P-value is the probability that the treatment effect is larger than zero (under certain conditions)

All code behind this blog post is available on GitHub.

P-value is the probability that treatment effect is larger than zero. Under certain conditions.

Ah, the beautiful concept of p-value. The probability of observing the result as extreme or more extreme than the data at hand, assuming the null hypothesis is true. Not a single person ever simplified it to something else. Like.. I don’t know.. the probability that the null hypothesis is true? Or, in an A/B test, the probability that treatment is greater/smaller than zero? 👀

Doing that is equivalent to committing an original data science sin. You’d be banished to the ungodly world full of local optima, spaghetti SQL, Excel downloads and out-of-date dashboards. Or simply wouldn’t pass an screening round in a hiring process.

BUT.

P-value can be equal to the probability that the treatment effect is greater/smaller than zero. In the context of A/B testing, where we are in a straightforward univariate hypothesis testing setting, it is as simple as employing a Bayesian approach with an uninformative prior.

This post, I admit, is partly for kicks. But it has some practical implications, too:

Most articles on using Bayesian A/B testing will tell you that using uninformative priors is not a very good idea.
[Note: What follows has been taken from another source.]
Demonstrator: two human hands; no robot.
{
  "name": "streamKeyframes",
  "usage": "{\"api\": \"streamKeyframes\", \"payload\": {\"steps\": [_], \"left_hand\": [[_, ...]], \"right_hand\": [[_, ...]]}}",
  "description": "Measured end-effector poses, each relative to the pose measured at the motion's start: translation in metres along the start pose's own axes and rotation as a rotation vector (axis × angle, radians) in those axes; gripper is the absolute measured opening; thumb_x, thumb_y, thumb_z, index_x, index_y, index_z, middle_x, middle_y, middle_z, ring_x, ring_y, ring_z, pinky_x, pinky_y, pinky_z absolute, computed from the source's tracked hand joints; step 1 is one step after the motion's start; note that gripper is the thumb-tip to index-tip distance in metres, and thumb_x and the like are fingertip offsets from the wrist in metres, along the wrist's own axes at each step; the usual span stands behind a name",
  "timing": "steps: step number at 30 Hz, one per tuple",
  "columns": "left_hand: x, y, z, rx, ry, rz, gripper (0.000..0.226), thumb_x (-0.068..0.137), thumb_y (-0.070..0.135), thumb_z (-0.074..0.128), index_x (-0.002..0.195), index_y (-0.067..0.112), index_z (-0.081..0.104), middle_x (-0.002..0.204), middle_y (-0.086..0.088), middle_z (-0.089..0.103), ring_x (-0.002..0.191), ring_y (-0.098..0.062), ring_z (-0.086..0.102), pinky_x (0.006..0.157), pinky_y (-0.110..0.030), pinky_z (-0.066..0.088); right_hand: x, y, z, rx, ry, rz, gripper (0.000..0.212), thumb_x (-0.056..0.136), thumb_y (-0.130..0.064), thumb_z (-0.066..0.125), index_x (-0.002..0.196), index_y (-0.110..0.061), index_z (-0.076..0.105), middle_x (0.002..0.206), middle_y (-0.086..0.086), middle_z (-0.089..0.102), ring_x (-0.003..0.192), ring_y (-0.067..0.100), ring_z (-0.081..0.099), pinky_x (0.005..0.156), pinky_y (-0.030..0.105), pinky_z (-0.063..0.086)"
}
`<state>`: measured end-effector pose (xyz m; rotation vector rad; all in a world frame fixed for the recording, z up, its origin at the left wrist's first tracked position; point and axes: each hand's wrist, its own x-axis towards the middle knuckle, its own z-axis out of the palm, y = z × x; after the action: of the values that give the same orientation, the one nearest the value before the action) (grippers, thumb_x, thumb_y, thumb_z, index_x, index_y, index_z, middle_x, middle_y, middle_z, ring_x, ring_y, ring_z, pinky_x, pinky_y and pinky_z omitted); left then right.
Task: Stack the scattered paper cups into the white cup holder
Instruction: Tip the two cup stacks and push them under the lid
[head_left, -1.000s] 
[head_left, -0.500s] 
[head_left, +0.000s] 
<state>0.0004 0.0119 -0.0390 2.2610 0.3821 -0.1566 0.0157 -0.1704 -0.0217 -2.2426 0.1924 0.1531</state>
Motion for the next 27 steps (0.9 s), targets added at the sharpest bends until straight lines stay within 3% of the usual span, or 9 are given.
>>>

While I agree, the fact that using them yields results equivalent to a most popular frequentist procedure means that they aren’t a terrible choice. There are some vendors out there that scaremonger into shying away from using Bayesian approaches. This post shows that if you choose to go with uninformative priors, you’ll be shooting yourself into the foot as much as you would with a simple t-test.
The bad thing, however, is that p-values have such an interpretation under very unrealistic assumptions of prior distributions. In practice, thus, interpreting p-value as a direct measure of evidence or using uninformative priors is a bad idea.

The Gaussian case

Let’s consider the following setup:

We’re interested in measuring the impact of a simple A/B test.
Our outcome metric happens to be normally distributed: $Y_A \sim N(\mu_A, \sigma_A)$ and $Y_B \sim N(\mu_B, \sigma_B)$ . For simplicity, we will set $\mu_A = 0, \mu_B = 0.05, \text{ and } \sigma_A, \sigma_B = 1$ . In other words, equal variance, and a treatment effect of $0.05$ .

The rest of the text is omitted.